• Medicine · Jan 2024

    E2F7 serves as a potential prognostic biomarker for lung adenocarcinoma.

    • Shengcheng Lin, Xiangyang Yu, Haojie Yan, Yafei Xu, Kai Ma, Xiaoliang Wang, Yeqing Liu, Ahuan Xie, and Zhentao Yu.
    • Department of Thoracic Surgery, National Cancer Center/National Clinical Research Center for Cancer/Cancer Hospital and Shenzhen Hospital, Chinese Academy of Medical Sciences and Peking Union Medical College, Shenzhen, China.
    • Medicine (Baltimore). 2024 Jan 19; 103 (3): e34342e34342.

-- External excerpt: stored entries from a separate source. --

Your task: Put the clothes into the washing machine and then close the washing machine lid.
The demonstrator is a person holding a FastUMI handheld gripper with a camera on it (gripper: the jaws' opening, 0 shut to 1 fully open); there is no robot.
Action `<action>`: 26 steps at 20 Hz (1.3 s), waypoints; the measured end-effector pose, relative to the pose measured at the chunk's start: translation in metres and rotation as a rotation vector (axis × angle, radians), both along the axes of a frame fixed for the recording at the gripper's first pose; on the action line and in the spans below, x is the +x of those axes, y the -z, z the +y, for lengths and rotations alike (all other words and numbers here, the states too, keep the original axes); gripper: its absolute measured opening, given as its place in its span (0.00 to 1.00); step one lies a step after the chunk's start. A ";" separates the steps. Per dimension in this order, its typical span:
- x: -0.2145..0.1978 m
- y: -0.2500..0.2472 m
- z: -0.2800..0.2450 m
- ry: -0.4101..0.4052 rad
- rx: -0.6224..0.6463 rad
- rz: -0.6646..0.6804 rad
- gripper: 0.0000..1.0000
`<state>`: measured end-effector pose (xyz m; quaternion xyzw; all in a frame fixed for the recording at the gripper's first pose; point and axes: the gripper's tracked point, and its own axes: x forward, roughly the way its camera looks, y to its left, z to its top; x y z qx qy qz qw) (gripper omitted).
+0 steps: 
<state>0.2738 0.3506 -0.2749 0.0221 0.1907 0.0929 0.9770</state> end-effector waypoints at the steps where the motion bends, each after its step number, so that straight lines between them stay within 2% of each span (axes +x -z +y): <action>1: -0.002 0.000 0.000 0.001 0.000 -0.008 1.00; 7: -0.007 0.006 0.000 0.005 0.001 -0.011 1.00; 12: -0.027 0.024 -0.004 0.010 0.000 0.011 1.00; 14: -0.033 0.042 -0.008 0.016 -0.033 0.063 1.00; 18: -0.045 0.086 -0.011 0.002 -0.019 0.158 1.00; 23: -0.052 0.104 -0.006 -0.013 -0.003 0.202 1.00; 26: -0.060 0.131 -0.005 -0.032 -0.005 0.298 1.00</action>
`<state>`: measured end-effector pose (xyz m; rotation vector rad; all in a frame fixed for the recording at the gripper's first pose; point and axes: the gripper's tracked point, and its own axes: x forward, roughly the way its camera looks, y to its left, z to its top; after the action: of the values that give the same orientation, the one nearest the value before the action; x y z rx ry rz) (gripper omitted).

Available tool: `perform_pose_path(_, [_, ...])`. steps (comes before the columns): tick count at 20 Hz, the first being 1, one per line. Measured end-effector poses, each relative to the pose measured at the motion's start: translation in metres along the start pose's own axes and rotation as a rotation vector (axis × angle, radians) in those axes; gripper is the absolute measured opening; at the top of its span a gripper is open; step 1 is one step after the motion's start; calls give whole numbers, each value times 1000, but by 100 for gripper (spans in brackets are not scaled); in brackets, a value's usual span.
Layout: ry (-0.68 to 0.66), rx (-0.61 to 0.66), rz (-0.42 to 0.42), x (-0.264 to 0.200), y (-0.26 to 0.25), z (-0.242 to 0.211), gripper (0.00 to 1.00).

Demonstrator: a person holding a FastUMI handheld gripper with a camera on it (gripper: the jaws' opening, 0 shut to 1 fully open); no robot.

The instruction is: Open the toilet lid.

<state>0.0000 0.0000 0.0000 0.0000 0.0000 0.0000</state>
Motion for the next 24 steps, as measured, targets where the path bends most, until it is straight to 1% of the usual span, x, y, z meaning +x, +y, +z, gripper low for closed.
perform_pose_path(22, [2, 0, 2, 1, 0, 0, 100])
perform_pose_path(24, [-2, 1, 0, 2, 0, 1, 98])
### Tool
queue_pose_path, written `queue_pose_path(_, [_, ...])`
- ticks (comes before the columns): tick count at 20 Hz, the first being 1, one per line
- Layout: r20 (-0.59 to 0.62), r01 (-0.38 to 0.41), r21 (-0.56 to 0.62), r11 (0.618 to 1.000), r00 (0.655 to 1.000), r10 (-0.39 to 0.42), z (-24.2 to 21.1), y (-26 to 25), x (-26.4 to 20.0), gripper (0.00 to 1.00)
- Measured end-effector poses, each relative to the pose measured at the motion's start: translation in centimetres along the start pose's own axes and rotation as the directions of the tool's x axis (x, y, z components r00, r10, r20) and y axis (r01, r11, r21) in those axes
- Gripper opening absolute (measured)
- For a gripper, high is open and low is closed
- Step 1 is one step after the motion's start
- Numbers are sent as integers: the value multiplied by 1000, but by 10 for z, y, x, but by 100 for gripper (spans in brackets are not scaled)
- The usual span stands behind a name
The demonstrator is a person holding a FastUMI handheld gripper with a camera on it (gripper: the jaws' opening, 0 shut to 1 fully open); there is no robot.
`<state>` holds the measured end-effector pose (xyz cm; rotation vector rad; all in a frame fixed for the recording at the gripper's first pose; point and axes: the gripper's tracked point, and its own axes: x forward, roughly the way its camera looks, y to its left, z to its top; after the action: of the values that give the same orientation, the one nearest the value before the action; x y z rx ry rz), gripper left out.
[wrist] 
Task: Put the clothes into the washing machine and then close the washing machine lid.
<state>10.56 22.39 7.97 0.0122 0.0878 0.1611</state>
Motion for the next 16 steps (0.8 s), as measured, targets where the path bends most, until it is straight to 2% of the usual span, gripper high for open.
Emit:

    AbstractE2F transcription factors (E2Fs) are a family of transcription factors critical regulators of the cell cycle, apoptosis, and differentiation, thus influencing tumorigenesis. However, the specific roles of E2Fs in lung adenocarcinoma (LUAD) remain unclear. Data from The Cancer Genome Atlas (TCGA) were used. R version. 4.0.3 and multiple databases (TIMER, cBioportal, gene expression profile interaction analysis [GEPIA], LinkedOmics, and CancerSEA) were utilized to investigate mRNA expression, mutational analysis, prognosis, clinical correlations, co-expressed gene, pathway and network, and single-cell analyses. Immunohistochemistry (IHC) confirmed that E2F transcription factor 7 (E2F7) correlated with LUAD. Among the E2Fs, E2F7 was identified by constructing a prognostic model most significantly associated with overall survival (OS) in LUAD patients. The univariate and multivariate Cox regression analyses showed that E2F7, p-T stage, and p-TNM stage were closely related to OS and progression-free survival (PFS) (P < .05) in LUAD. E2F 7/8 were also identified as significantly associated with tumor stage in the GEPIA database. Compared with paracancerous tissues, E2F7 was up-regulated in LUAD by IHC, and E2F7 might be positively correlated with larger tumors and higher TNM stages. E2F7 may primarily regulate DNA repair, damage, and cell cycle processes and thus affect LUAD tumorigenesis, invasion, and metastasis by LinkedOmics and CancerSEA. E2F7 serves as a potential prognostic biomarker for LUAD.Copyright © 2024 the Author(s). Published by Wolters Kluwer Health, Inc.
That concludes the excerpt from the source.